**EXERCISE AIM:** Once the line holding "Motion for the" is written out, stop; begin at the first line of the material below and retype exactly, dropping pictures.
╭─ COLLECTED MATERIAL
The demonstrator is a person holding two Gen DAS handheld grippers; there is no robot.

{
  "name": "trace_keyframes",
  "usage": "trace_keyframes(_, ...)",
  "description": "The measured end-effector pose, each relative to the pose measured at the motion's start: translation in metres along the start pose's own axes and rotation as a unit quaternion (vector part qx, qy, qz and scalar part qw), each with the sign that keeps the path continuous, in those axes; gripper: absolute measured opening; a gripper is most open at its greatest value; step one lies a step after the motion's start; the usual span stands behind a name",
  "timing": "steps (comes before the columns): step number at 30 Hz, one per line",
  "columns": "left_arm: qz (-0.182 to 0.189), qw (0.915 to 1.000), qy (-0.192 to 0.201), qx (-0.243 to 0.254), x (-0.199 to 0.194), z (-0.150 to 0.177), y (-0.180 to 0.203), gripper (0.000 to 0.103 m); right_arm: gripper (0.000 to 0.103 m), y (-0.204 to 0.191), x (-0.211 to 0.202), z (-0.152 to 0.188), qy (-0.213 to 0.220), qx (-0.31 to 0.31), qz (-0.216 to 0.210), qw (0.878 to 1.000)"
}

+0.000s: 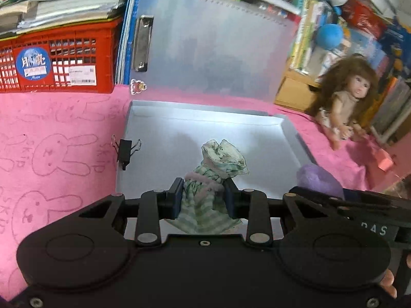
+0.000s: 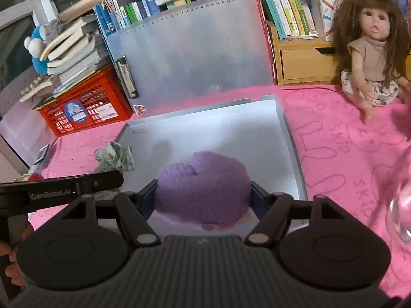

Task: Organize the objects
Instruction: 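Carry the plaid cloth and lilac ball into the white box with both tools, then open both tools to drop the cloth and ball in the box, withdraw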

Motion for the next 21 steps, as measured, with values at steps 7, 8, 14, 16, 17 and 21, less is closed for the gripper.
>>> trace_keyframes(7, -0.024, 0.9997, -0.011, -0.001, 0.03, 0.0, -0.004, 0.031, 0.074, 0.004, 0.026, -0.005, -0.014, 0.002, 0.012, 1.0)
trace_keyframes(8, -0.024, 0.9996, -0.01, 0.0, 0.033, 0.0, -0.004, 0.031, 0.074, 0.005, 0.029, -0.004, -0.015, 0.005, 0.014, 1.0)
trace_keyframes(14, -0.027, 0.9996, -0.007, 0.008, 0.038, 0.003, -0.003, 0.032, 0.074, 0.009, 0.043, 0.0, -0.019, 0.012, 0.019, 1.0)
trace_keyframes(16, -0.027, 0.9996, -0.008, 0.01, 0.041, 0.004, -0.003, 0.032, 0.074, 0.008, 0.046, 0.001, -0.021, 0.009, 0.02, 1.0)
trace_keyframes(17, -0.028, 0.9995, -0.008, 0.011, 0.042, 0.005, -0.003, 0.032, 0.074, 0.008, 0.048, 0.002, -0.022, 0.006, 0.022, 0.999)
trace_keyframes(21, -0.03, 0.9994, -0.004, 0.015, 0.044, 0.007, -0.003, 0.032, 0.074, 0.009, 0.054, 0.006, -0.027, 0.001, 0.031, 0.999)
Point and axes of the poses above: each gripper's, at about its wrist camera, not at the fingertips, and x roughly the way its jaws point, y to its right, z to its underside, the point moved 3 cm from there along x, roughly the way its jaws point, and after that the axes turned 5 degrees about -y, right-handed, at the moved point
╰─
**OUTPUT BELOW:**
The demonstrator is a person holding two Gen DAS handheld grippers; there is no robot.

{
  "name": "trace_keyframes",
  "usage": "trace_keyframes(_, ...)",
  "description": "The measured end-effector pose, each relative to the pose measured at the motion's start: translation in metres along the start pose's own axes and rotation as a unit quaternion (vector part qx, qy, qz and scalar part qw), each with the sign that keeps the path continuous, in those axes; gripper: absolute measured opening; a gripper is most open at its greatest value; step one lies a step after the motion's start; the usual span stands behind a name",
  "timing": "steps (comes before the columns): step number at 30 Hz, one per line",
  "columns": "left_arm: qz (-0.182 to 0.189), qw (0.915 to 1.000), qy (-0.192 to 0.201), qx (-0.243 to 0.254), x (-0.199 to 0.194), z (-0.150 to 0.177), y (-0.180 to 0.203), gripper (0.000 to 0.103 m); right_arm: gripper (0.000 to 0.103 m), y (-0.204 to 0.191), x (-0.211 to 0.202), z (-0.152 to 0.188), qy (-0.213 to 0.220), qx (-0.31 to 0.31), qz (-0.216 to 0.210), qw (0.878 to 1.000)"
}

+0.000s: 
+0.000s: 

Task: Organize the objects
Instruction: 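Carry the plaid cloth and lilac ball into the white box with both tools, then open both tools to drop the cloth and ball in the box, withdraw
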
Motion for the next 21 steps, as measured, with values at steps 7, 8, 14, 16, 17 and 21, less is closed for the gripper.

The exercise contains no remaining tasks.